Kunming, Lincang, Dali and Nanjing were not just clean but beautiful: flower boxes line the roads, trees are everywhere and many arterial roads were flanked with spectacular topiary: hedge elephants in Yunnan, dolphins and finless porpoises in Nanjing. Colourful murals cover walls, street infrastructure and the undersides of bridges.

I was interviewed by various Chinese media organisations while there. One reporter asked me what was different about China after an absence of 15 years. Besides its new cleanliness and urban beauty, I pointed to smoother motorways, far faster trains (we peaked at 216mph), and robots in the hotels.

How different the answer would be if asked about Britain. Almost nobody would say Britain’s environment, living standards or infrastructure have improved over the last 15 years: most would describe deterioration in every important aspect of public life.

It is clear that China is getting things right that Britain is getting wrong.
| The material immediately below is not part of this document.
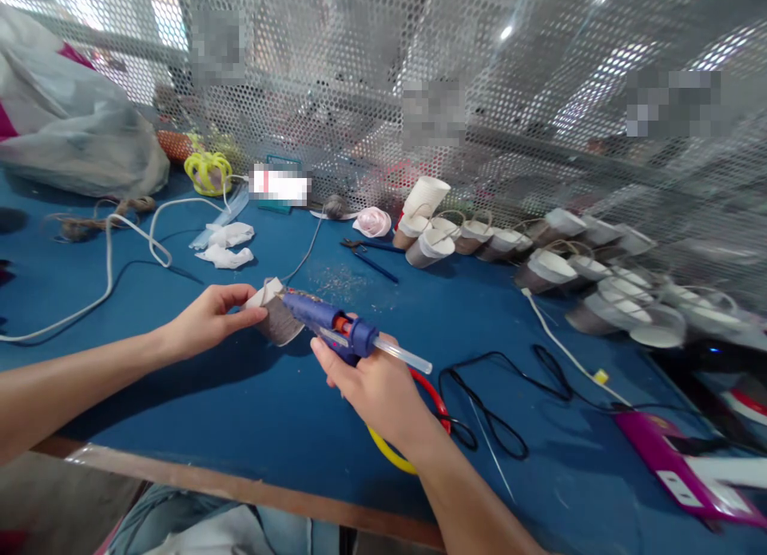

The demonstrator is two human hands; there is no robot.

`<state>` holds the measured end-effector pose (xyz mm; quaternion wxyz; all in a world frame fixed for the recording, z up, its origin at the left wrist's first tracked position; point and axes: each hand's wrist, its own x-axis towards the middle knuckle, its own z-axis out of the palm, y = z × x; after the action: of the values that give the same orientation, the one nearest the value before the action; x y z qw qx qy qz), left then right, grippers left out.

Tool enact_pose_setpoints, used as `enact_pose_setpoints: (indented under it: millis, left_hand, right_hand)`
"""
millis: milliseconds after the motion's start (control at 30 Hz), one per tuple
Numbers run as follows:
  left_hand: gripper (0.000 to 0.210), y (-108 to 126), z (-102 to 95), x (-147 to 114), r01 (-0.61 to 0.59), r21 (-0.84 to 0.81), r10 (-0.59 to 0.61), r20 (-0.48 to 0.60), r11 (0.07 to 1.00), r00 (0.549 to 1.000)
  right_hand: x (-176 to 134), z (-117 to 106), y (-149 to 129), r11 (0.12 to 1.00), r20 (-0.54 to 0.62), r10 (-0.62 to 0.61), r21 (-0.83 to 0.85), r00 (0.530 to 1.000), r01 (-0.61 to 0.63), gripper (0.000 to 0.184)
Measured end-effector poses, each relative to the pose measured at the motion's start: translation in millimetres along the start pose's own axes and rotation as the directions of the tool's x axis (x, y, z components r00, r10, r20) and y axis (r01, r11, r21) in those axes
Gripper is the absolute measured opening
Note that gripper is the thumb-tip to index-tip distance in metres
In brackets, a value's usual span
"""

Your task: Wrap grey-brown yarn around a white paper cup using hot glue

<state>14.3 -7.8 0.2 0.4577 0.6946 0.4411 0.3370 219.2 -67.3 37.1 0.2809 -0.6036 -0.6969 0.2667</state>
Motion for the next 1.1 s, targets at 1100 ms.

The “ecological civilisation” announced in 2018 is not just rhetoric: and the issues it addresses are relevant to everyone on the planet.

A warm welcome for spider enthusiasts

My personal enthusiasm for spiders was noticed by our hosts, since I was periodically missing having fallen behind trying to photograph them. 

But I was taken aback when they decided to make use of it — informing me one day they had invited an entomologist from Dali University and would like to film us discussing the local ecology for a TV channel.

It was great to chat to Professor Li, who mentioned a colleague had published a book about the spiders of Yunnan (like most Chinese provinces, it is a big place — slightly larger than Germany, with a population roughly that of Spain). 

Later that evening, the phone in my hotel room rang: someone had come from the university with a copy of the book for me, with a personal dedication inside by the author.

A small example of the friendliness and generosity we were shown on all sides in China, even in passing encounters.

Ben Chacko is the editor of the Morning Star.